Kelas I
Alat ini dilengkapi dengan perangkat pentanahan, dan semua atau sebagian besar struktur insulasi pada dasarnya diisolasi. Jika insulasi rusak, karena bagian logam yang dapat diakses dihubungkan dengan pembumian pelindung (lihat pembumian) atau kabel nol pelindung yang dipasang pada saluran tetap melalui perangkat pembumian, mereka tidak akan menjadi badan yang dialiri listrik, yang dapat mencegah operator dari sengatan listrik .
Kelas II
Struktur insulasi dari alat tersebut terdiri dari insulasi ganda atau insulasi diperkuat yang terdiri dari insulasi dasar dan insulasi tambahan.

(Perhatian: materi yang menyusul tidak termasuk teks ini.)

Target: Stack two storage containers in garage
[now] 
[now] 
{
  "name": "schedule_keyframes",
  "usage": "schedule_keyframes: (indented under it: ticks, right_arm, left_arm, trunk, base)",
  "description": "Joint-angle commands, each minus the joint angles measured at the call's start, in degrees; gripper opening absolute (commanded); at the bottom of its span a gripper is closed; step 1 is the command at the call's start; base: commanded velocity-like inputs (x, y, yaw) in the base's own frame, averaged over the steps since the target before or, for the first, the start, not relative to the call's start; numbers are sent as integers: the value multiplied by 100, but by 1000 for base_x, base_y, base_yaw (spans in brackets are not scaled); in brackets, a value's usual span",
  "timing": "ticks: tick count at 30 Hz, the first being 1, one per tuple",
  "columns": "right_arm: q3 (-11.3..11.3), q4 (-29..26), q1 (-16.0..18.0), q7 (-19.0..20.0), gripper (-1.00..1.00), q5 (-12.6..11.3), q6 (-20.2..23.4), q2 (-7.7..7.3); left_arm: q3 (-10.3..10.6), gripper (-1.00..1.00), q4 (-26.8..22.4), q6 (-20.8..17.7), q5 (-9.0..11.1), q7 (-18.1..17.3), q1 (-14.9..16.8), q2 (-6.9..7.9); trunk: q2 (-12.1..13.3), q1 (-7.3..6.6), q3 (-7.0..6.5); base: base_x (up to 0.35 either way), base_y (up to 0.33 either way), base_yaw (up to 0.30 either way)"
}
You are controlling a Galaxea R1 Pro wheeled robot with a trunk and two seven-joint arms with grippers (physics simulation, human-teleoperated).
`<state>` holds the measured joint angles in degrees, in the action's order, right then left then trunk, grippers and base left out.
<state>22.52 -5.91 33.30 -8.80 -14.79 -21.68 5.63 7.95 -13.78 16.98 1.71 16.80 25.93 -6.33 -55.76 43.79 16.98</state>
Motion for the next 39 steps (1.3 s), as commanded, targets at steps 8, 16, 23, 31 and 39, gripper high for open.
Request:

Ketika insulasi dasar rusak, operator dipisahkan dari badan listrik oleh insulasi tambahan tanpa sengatan listrik. Alat Kelas II harus tidak terhubung kembali ke steker listrik dan tidak boleh diarde.
Kelas III
Alat-alat ini didukung oleh sumber tegangan yang aman. Nilai efektif tegangan tanpa-beban antara badan pemandu tegangan pengaman atau antara konduktor dan arde tidak boleh melebihi 50V; untuk catu daya tiga fase, nilai efektif tegangan tanpa-beban antara konduktor dan jalur tengah harus tidak melebihi 29V. Tegangan pengaman biasanya dipasok oleh transformator atau konverter isolasi keselamatan dengan belitan independen. Tidak diperbolehkan mengatur perangkat pentanahan pelindung pada alat kelas III.
gangguan radio
Seri motor fase tunggal dan motor DC dengan komutator akan menghasilkan interferensi elektromagnetik yang serius ke TV dan radio, sehingga gangguan sistem pitch ke radio harus dipertimbangkan dalam perancangan alat-alat listrik. Langkah-langkah utama adalah perisai, koneksi simetris dari belitan eksitasi, pengaturan filter listrik dan koneksi filter menjadi bentuk.. Jika perlu, kumparan induktif kecil juga dapat dihubungkan secara seri di kedua ujung jangkar motor.